About his Christian faith, he told the Japanese publication Christian Today: « I saw horrible places and risked my life, but I know that somehow God will always save me. » He then added that he never undertook anything dangerous, however, quoting a verse from the Bible: « You shall not tempt the Lord your God. »
Looking at the photos of Kenji Goto and Haruna Yukawa, dressed in the fatal orange tunic, one is struck by Goto’s emaciated face, cut with a serpent’s knife (metaphorically speaking), and his firm, intense, open look.
There are several possible angles of analysis of this case. The courage of a man who is trying one last chance to help a friend in danger of death.
The naivety to believe that Japan offers its nationals a passport of neutrality in the Middle East, because it does not bombard the belligerents, as some Western countries do.

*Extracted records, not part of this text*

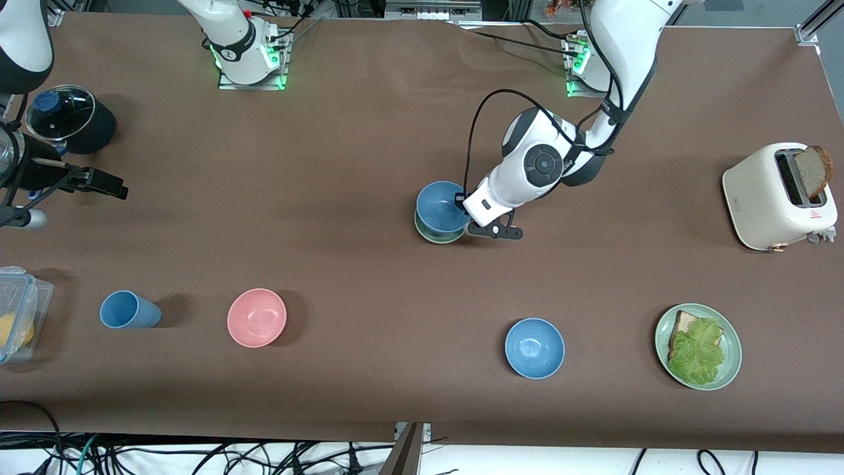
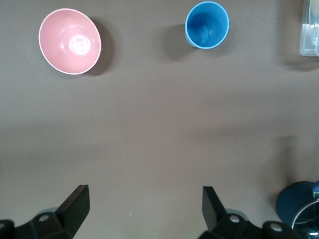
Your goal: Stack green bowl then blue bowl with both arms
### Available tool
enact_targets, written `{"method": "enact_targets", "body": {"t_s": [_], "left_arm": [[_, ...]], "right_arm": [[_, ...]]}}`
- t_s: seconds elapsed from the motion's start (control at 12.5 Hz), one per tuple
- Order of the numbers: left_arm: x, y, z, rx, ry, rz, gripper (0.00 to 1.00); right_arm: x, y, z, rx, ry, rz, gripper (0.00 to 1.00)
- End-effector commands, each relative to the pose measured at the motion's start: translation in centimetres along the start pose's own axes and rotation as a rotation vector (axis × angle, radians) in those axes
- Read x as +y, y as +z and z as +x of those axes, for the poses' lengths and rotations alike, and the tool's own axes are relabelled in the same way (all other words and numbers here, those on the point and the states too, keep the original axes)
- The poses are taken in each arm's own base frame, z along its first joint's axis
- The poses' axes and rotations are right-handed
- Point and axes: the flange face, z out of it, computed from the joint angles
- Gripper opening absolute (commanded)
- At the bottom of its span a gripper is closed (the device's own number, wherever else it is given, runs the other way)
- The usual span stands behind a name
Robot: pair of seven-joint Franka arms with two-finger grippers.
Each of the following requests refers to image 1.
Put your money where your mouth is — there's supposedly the bread slice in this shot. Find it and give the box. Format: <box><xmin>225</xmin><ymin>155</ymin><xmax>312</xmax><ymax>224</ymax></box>
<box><xmin>667</xmin><ymin>310</ymin><xmax>725</xmax><ymax>360</ymax></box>

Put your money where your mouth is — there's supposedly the yellow lemon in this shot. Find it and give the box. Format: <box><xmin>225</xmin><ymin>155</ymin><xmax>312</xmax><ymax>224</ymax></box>
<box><xmin>0</xmin><ymin>313</ymin><xmax>35</xmax><ymax>350</ymax></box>

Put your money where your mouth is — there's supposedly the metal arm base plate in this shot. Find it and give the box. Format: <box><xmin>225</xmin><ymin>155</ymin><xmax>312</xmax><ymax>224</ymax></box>
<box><xmin>566</xmin><ymin>66</ymin><xmax>599</xmax><ymax>98</ymax></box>
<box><xmin>218</xmin><ymin>49</ymin><xmax>289</xmax><ymax>91</ymax></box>

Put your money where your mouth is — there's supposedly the green lettuce leaf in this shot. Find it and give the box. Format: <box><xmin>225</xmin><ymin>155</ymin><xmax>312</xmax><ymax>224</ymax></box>
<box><xmin>667</xmin><ymin>318</ymin><xmax>726</xmax><ymax>387</ymax></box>

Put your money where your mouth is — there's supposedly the white toaster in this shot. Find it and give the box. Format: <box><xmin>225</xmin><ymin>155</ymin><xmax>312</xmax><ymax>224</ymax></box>
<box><xmin>722</xmin><ymin>142</ymin><xmax>839</xmax><ymax>253</ymax></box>

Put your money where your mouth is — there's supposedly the blue bowl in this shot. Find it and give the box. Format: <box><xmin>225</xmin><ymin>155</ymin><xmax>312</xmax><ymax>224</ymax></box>
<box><xmin>416</xmin><ymin>181</ymin><xmax>470</xmax><ymax>233</ymax></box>
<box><xmin>504</xmin><ymin>317</ymin><xmax>566</xmax><ymax>380</ymax></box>

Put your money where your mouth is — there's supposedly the pink bowl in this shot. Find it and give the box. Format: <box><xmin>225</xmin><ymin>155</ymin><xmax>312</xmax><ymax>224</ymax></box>
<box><xmin>227</xmin><ymin>288</ymin><xmax>287</xmax><ymax>348</ymax></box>

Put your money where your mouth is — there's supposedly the green plate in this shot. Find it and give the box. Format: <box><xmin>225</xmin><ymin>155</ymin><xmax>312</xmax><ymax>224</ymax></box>
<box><xmin>655</xmin><ymin>303</ymin><xmax>743</xmax><ymax>391</ymax></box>

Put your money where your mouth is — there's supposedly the brown table cover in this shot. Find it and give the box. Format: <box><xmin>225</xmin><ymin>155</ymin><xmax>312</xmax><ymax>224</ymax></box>
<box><xmin>0</xmin><ymin>10</ymin><xmax>844</xmax><ymax>456</ymax></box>

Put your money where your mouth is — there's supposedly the brown toast slice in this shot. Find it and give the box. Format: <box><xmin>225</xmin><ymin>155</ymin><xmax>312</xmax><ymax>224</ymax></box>
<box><xmin>793</xmin><ymin>145</ymin><xmax>834</xmax><ymax>199</ymax></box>

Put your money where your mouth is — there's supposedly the black pot with blue handle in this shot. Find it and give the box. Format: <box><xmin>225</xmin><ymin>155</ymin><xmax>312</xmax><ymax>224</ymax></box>
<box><xmin>26</xmin><ymin>91</ymin><xmax>117</xmax><ymax>200</ymax></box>

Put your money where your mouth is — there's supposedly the teal cable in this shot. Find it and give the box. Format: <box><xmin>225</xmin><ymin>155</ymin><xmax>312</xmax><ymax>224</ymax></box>
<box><xmin>76</xmin><ymin>434</ymin><xmax>101</xmax><ymax>475</ymax></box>

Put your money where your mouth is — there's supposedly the metal table bracket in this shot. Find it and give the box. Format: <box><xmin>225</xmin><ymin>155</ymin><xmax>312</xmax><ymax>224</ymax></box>
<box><xmin>379</xmin><ymin>422</ymin><xmax>433</xmax><ymax>475</ymax></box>

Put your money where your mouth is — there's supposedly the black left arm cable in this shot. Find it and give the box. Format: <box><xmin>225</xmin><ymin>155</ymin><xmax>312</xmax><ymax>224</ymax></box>
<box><xmin>464</xmin><ymin>0</ymin><xmax>627</xmax><ymax>195</ymax></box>

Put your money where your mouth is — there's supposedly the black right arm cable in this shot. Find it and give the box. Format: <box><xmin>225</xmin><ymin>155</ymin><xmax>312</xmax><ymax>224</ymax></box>
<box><xmin>0</xmin><ymin>92</ymin><xmax>61</xmax><ymax>213</ymax></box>

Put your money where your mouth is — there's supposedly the green bowl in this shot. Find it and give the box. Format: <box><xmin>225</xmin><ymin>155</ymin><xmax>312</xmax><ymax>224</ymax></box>
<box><xmin>414</xmin><ymin>211</ymin><xmax>466</xmax><ymax>245</ymax></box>

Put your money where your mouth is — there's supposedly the glass lid with blue knob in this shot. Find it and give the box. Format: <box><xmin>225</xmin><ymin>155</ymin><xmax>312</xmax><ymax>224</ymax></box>
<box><xmin>25</xmin><ymin>84</ymin><xmax>88</xmax><ymax>141</ymax></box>

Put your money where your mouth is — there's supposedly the blue cup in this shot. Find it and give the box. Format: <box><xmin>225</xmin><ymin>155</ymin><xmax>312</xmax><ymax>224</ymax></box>
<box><xmin>100</xmin><ymin>290</ymin><xmax>162</xmax><ymax>329</ymax></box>

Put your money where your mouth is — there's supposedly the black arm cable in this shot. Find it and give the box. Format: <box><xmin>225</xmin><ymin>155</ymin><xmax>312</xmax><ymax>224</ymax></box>
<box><xmin>464</xmin><ymin>0</ymin><xmax>627</xmax><ymax>195</ymax></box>
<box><xmin>0</xmin><ymin>92</ymin><xmax>61</xmax><ymax>213</ymax></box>

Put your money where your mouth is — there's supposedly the clear plastic container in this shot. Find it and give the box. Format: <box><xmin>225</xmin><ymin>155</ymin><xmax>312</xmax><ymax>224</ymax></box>
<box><xmin>0</xmin><ymin>266</ymin><xmax>55</xmax><ymax>365</ymax></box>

The abyss of the professional journalist who always stands somehow outside the event to be able to grasp and comment on it, and forgets to see how much his own tortured body can do the whole desirable event for purposes he does not suspect.
One of Kenji Goto’s Twitter messages, published in September 2010, gives an idea of what was driving this man:
« Close your eyes and be patient. If you get angry and scream, it’s over. It’s almost like praying. Hating is not the domain of men, judging is the domain of God. My Arab brothers taught me that. »
The Japanese public was particularly affected by the double beheading of its two nationals. I am struck by the limited relative response elsewhere, and by a complete lack of analysis and perspective on this subject.
This is one more symptom of the frightening misunderstanding of what is really at stake.